Exercise
What is needed here is an exact copy of all the data.

Information given Block Start

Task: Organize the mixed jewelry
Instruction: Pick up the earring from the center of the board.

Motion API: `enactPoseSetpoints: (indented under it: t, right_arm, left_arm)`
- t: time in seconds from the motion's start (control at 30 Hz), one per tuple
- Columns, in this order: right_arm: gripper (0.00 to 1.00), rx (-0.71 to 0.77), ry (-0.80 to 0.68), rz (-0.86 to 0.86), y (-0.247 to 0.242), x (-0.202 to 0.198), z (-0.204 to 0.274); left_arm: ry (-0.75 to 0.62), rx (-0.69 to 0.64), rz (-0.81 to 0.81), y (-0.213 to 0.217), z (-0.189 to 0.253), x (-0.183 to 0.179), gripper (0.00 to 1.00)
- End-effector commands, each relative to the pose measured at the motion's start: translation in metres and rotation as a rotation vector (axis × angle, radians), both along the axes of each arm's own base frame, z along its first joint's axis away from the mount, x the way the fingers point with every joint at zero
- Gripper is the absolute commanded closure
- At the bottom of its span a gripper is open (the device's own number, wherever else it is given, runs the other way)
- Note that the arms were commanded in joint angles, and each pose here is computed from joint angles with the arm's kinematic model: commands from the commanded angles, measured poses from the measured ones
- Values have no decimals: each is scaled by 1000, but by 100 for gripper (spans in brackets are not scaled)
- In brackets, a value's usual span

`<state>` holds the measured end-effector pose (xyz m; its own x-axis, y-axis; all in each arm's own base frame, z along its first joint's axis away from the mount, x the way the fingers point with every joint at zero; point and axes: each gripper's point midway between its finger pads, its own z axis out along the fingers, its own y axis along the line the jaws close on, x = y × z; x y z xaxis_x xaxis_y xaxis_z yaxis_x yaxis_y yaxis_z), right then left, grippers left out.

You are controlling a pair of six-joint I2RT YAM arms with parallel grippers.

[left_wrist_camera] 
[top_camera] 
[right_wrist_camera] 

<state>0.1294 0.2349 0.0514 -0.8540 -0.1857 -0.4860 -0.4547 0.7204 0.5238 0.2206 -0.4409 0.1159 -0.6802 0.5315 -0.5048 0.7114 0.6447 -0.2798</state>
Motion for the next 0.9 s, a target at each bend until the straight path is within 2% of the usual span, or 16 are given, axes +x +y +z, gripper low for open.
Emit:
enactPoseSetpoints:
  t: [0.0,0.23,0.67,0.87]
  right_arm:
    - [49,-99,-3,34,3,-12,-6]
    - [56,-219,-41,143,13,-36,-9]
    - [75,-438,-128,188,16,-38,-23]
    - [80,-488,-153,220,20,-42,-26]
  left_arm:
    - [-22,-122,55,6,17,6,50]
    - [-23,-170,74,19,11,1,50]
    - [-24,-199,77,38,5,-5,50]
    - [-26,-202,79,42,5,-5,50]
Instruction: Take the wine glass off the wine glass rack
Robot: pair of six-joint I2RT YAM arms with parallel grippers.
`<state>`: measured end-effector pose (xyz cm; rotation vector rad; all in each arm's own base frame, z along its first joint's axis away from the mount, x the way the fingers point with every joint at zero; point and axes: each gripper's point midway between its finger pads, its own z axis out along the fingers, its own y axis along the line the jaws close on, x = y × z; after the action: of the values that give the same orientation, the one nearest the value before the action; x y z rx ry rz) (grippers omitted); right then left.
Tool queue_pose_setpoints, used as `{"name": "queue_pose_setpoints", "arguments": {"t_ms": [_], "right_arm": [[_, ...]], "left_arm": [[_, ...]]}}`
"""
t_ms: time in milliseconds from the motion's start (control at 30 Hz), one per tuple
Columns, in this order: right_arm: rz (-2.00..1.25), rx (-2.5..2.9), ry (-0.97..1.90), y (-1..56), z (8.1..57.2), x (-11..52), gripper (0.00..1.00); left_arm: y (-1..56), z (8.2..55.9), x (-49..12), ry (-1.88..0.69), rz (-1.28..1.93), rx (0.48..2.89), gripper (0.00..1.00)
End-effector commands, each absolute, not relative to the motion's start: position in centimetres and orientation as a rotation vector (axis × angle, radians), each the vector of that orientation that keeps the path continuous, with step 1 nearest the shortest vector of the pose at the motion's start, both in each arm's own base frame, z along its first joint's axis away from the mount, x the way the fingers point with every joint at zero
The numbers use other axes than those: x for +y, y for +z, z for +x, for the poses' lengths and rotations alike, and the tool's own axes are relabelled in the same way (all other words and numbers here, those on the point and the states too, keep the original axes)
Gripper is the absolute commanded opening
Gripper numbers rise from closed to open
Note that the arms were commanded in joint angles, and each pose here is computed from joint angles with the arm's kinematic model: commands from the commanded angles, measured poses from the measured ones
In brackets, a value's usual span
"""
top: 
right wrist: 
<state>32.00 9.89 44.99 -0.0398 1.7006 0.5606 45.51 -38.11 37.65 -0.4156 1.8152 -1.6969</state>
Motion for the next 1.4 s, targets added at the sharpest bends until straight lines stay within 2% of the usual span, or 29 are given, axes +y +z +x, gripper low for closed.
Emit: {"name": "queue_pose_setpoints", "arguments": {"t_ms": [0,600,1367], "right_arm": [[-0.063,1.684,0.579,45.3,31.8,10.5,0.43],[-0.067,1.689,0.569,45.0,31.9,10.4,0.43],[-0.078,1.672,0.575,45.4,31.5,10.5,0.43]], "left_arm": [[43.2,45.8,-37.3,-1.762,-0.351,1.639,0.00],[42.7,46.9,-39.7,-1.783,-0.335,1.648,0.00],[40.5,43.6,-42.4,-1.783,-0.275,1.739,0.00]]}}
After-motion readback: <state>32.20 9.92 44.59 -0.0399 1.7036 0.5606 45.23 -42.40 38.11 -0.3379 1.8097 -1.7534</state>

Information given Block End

Solution
Task: Organize the mixed jewelry
Instruction: Pick up the earring from the center of the board.

Motion API: `enactPoseSetpoints: (indented under it: t, right_arm, left_arm)`
- t: time in seconds from the motion's start (control at 30 Hz), one per tuple
- Columns, in this order: right_arm: gripper (0.00 to 1.00), rx (-0.71 to 0.77), ry (-0.80 to 0.68), rz (-0.86 to 0.86), y (-0.247 to 0.242), x (-0.202 to 0.198), z (-0.204 to 0.274); left_arm: ry (-0.75 to 0.62), rx (-0.69 to 0.64), rz (-0.81 to 0.81), y (-0.213 to 0.217), z (-0.189 to 0.253), x (-0.183 to 0.179), gripper (0.00 to 1.00)
- End-effector commands, each relative to the pose measured at the motion's start: translation in metres and rotation as a rotation vector (axis × angle, radians), both along the axes of each arm's own base frame, z along its first joint's axis away from the mount, x the way the fingers point with every joint at zero
- Gripper is the absolute commanded closure
- At the bottom of its span a gripper is open (the device's own number, wherever else it is given, runs the other way)
- Note that the arms were commanded in joint angles, and each pose here is computed from joint angles with the arm's kinematic model: commands from the commanded angles, measured poses from the measured ones
- Values have no decimals: each is scaled by 1000, but by 100 for gripper (spans in brackets are not scaled)
- In brackets, a value's usual span

`<state>` holds the measured end-effector pose (xyz m; its own x-axis, y-axis; all in each arm's own base frame, z along its first joint's axis away from the mount, x the way the fingers point with every joint at zero; point and axes: each gripper's point midway between its finger pads, its own z axis out along the fingers, its own y axis along the line the jaws close on, x = y × z; x y z xaxis_x xaxis_y xaxis_z yaxis_x yaxis_y yaxis_z), right then left, grippers left out.

You are controlling a pair of six-joint I2RT YAM arms with parallel grippers.

[left_wrist_camera] 
[top_camera] 
[right_wrist_camera] 

<state>0.1294 0.2349 0.0514 -0.8540 -0.1857 -0.4860 -0.4547 0.7204 0.5238 0.2206 -0.4409 0.1159 -0.6802 0.5315 -0.5048 0.7114 0.6447 -0.2798</state>
Motion for the next 0.9 s, a target at each bend until the straight path is within 2% of the usual span, or 16 are given, axes +x +y +z, gripper low for open.
Emit:
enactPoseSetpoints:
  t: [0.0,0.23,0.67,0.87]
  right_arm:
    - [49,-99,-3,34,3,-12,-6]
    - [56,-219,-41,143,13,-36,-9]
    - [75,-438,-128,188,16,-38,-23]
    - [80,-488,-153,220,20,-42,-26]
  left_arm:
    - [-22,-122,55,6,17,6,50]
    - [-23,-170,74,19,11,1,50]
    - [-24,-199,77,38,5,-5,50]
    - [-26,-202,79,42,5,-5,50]
Instruction: Take the wine glass off the wine glass rack
Robot: pair of six-joint I2RT YAM arms with parallel grippers.
`<state>`: measured end-effector pose (xyz cm; rotation vector rad; all in each arm's own base frame, z along its first joint's axis away from the mount, x the way the fingers point with every joint at zero; point and axes: each gripper's point midway between its finger pads, its own z axis out along the fingers, its own y axis along the line the jaws close on, x = y × z; after the action: of the values that give the same orientation, the one nearest the value before the action; x y z rx ry rz) (grippers omitted); right then left.
Tool queue_pose_setpoints, used as `{"name": "queue_pose_setpoints", "arguments": {"t_ms": [_], "right_arm": [[_, ...]], "left_arm": [[_, ...]]}}`
"""
t_ms: time in milliseconds from the motion's start (control at 30 Hz), one per tuple
Columns, in this order: right_arm: rz (-2.00..1.25), rx (-2.5..2.9), ry (-0.97..1.90), y (-1..56), z (8.1..57.2), x (-11..52), gripper (0.00..1.00); left_arm: y (-1..56), z (8.2..55.9), x (-49..12), ry (-1.88..0.69), rz (-1.28..1.93), rx (0.48..2.89), gripper (0.00..1.00)
End-effector commands, each absolute, not relative to the motion's start: position in centimetres and orientation as a rotation vector (axis × angle, radians), each the vector of that orientation that keeps the path continuous, with step 1 nearest the shortest vector of the pose at the motion's start, both in each arm's own base frame, z along its first joint's axis away from the mount, x the way the fingers point with every joint at zero
The numbers use other axes than those: x for +y, y for +z, z for +x, for the poses' lengths and rotations alike, and the tool's own axes are relabelled in the same way (all other words and numbers here, those on the point and the states too, keep the original axes)
Gripper is the absolute commanded opening
Gripper numbers rise from closed to open
Note that the arms were commanded in joint angles, and each pose here is computed from joint angles with the arm's kinematic model: commands from the commanded angles, measured poses from the measured ones
In brackets, a value's usual span
"""
top: 
right wrist: 
<state>32.00 9.89 44.99 -0.0398 1.7006 0.5606 45.51 -38.11 37.65 -0.4156 1.8152 -1.6969</state>
Motion for the next 1.4 s, targets added at the sharpest bends until straight lines stay within 2% of the usual span, or 29 are given, axes +y +z +x, gripper low for closed.
Emit: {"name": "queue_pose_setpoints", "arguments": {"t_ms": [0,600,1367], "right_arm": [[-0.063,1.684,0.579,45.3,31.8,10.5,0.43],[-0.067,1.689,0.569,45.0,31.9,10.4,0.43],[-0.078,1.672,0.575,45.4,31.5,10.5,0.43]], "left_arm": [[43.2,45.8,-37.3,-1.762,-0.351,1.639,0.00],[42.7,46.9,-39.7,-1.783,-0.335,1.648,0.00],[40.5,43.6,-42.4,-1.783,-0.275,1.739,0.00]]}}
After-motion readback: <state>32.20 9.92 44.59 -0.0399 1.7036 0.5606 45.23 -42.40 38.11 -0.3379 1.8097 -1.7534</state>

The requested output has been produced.